# Traditional methods

In this study we have evaluate the traditional methods including:
- Random Forest
- Support Vector Machine
- Gradient Boosting Classifier

In [None]:
import os
import sys
import copy
import shutil
import pickle
import warnings
import numpy as np
import tensorflow as tf
import randomimport time
from PIL import Image as im
from sklearn.svm import SVC
from datetime import datetime, timezone, timedelta
from sklearn.model_selection import train_test_split
from sklearn.ensemble import RandomForestClassifier, GradientBoostingClassifier
from sklearn.metrics import f1_score, precision_score,recall_score, cohen_kappa_score

## Initialize the process

In [None]:
# specify the smaple folder path
input_data = './samples/'
model_path = './models/'
prediction_path = './predicts/'
log_path = './logs/'

# Data location
# 'covington' 'rowancreek'
location = 'covington'

# Classifier
# "SVM", "RF", or "GBC"
classifier = "SVM"

save_model_path = model_path+location+'_'+classifier

## Train the classifications

In [None]:
def classifier_train(train_X, train_Y, save_model_path, classifier):
    """
    Train a classifier model using the provided training data and save the trained model.

    Args:
        train_X (array-like): Training data features.
        train_Y (array-like): Training data labels.
        save_model_path (str): Path to save the trained model.
        classifier (str): Classifier type: "SVM", "RF", or "GBC".

    Returns:
        model: Trained classifier model.
    """
    start_time = time.time()

    if classifier == "SVM":
        print("_"*30)
        print('[INFO] Training a Support Vector Machine model.')
        model = SVC(kernel='linear')
    elif classifier == "RF":
        print("_"*30)
        print('[INFO] Training a Random Forest model.')
        model = RandomForestClassifier(n_estimators=15, criterion='entropy', max_features='auto',
                                       max_depth=8, min_samples_split=3, min_samples_leaf=18, random_state=42)
    elif classifier == "GBC":
        print("[INFO] Training a Gradient Boosting model.")
        model = GradientBoostingClassifier(n_estimators=100, learning_rate=1.0, max_depth=1, random_state=0)

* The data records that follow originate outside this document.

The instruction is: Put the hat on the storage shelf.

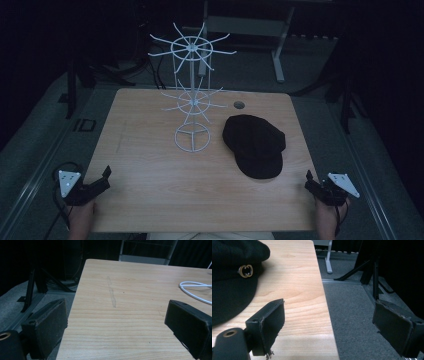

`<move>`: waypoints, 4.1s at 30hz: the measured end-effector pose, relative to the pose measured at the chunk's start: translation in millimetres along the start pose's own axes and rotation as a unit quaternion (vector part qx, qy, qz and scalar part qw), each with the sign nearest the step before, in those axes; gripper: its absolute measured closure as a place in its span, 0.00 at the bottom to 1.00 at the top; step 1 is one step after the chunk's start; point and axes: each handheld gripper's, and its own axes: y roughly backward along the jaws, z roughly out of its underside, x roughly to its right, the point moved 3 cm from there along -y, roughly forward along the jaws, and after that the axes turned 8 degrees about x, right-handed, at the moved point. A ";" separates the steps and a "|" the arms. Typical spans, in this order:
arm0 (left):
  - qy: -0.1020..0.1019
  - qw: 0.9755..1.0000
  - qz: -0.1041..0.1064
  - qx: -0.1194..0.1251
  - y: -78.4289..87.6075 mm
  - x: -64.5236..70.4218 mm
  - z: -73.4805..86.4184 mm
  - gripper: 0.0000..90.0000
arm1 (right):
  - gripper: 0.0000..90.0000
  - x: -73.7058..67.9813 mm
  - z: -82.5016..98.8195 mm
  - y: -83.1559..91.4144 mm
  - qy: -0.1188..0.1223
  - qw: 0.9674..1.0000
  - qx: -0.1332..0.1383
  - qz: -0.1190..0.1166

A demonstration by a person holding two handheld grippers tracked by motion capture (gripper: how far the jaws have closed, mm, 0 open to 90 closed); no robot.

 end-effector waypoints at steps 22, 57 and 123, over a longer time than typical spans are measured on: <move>-0.002 1.000 0.000 0.001 0.2 0.6 0.0 0.05 | 0.12 -14.2 -53.8 1.7 -0.002 0.997 -0.023 -0.079; -0.004 1.000 0.013 0.000 0.1 0.8 0.0 0.05 | 0.23 -141.3 -141.4 -77.3 0.025 0.967 -0.054 -0.248; -0.008 1.000 0.011 -0.002 -0.1 1.8 0.0 0.05 | 0.94 -157.8 -138.7 -92.2 0.041 0.970 -0.054 -0.233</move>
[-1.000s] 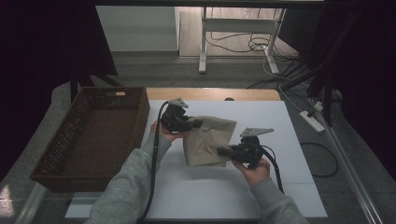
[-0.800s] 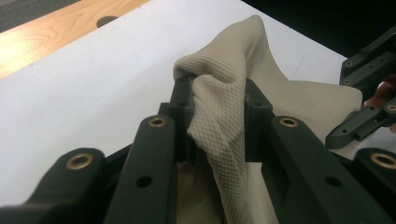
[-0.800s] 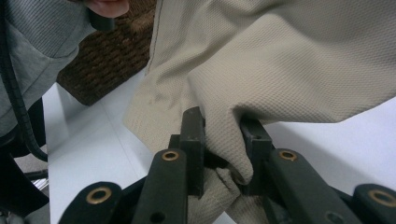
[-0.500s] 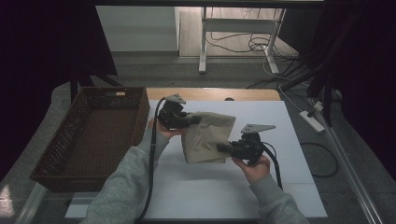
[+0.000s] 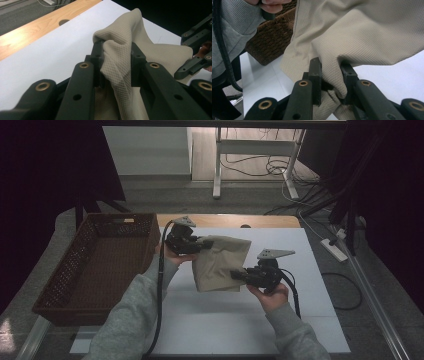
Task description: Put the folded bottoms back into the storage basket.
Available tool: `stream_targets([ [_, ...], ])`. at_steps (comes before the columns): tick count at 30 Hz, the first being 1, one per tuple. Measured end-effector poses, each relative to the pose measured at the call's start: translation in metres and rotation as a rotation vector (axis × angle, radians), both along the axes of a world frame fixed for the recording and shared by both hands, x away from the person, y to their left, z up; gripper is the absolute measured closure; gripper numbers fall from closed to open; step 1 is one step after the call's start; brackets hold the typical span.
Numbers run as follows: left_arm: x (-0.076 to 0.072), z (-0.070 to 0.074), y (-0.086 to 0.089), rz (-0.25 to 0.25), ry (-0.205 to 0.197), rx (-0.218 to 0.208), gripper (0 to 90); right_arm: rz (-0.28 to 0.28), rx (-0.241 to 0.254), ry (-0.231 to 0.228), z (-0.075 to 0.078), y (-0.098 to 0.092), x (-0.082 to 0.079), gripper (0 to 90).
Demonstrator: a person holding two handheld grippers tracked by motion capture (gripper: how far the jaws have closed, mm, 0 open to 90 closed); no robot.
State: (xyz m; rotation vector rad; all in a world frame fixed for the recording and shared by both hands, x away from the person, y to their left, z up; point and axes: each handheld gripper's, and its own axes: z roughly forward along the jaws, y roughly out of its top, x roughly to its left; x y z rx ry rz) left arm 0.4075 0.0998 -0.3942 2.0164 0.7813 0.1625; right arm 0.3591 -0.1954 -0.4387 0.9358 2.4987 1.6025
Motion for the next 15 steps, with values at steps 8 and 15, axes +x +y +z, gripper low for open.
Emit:
stream_targets([
  [8, -0.001, 0.007, 0.006, 0.01, -0.011, -0.003, 71.5, 0.007, 0.005, -0.016, 0.007, 0.006, 0.002, 75.1],
  [15, -0.002, 0.012, 0.012, 0.017, -0.018, -0.007, 71.5, 0.01, 0.013, -0.022, 0.01, 0.011, 0.002, 75.2],
])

    model.fit(train_X, train_Y)

    end_time = time.time()
    filename = save_model_path + '.pkl'
    with open(filename, 'wb') as file:
        pickle.dump(model, file)

    print("_"*30)
    print('[INFO] Training complete.')
    print('training time: %.4f s' % (end_time - start_time))

    return model


## Prepare training data and label

In [None]:
# Load training data and labels from files
X_train = np.load(input_data + location + '/train_data.npy').astype(np.float32)
Y_train = np.load(input_data + location + '/train_label.npy').astype(np.float32)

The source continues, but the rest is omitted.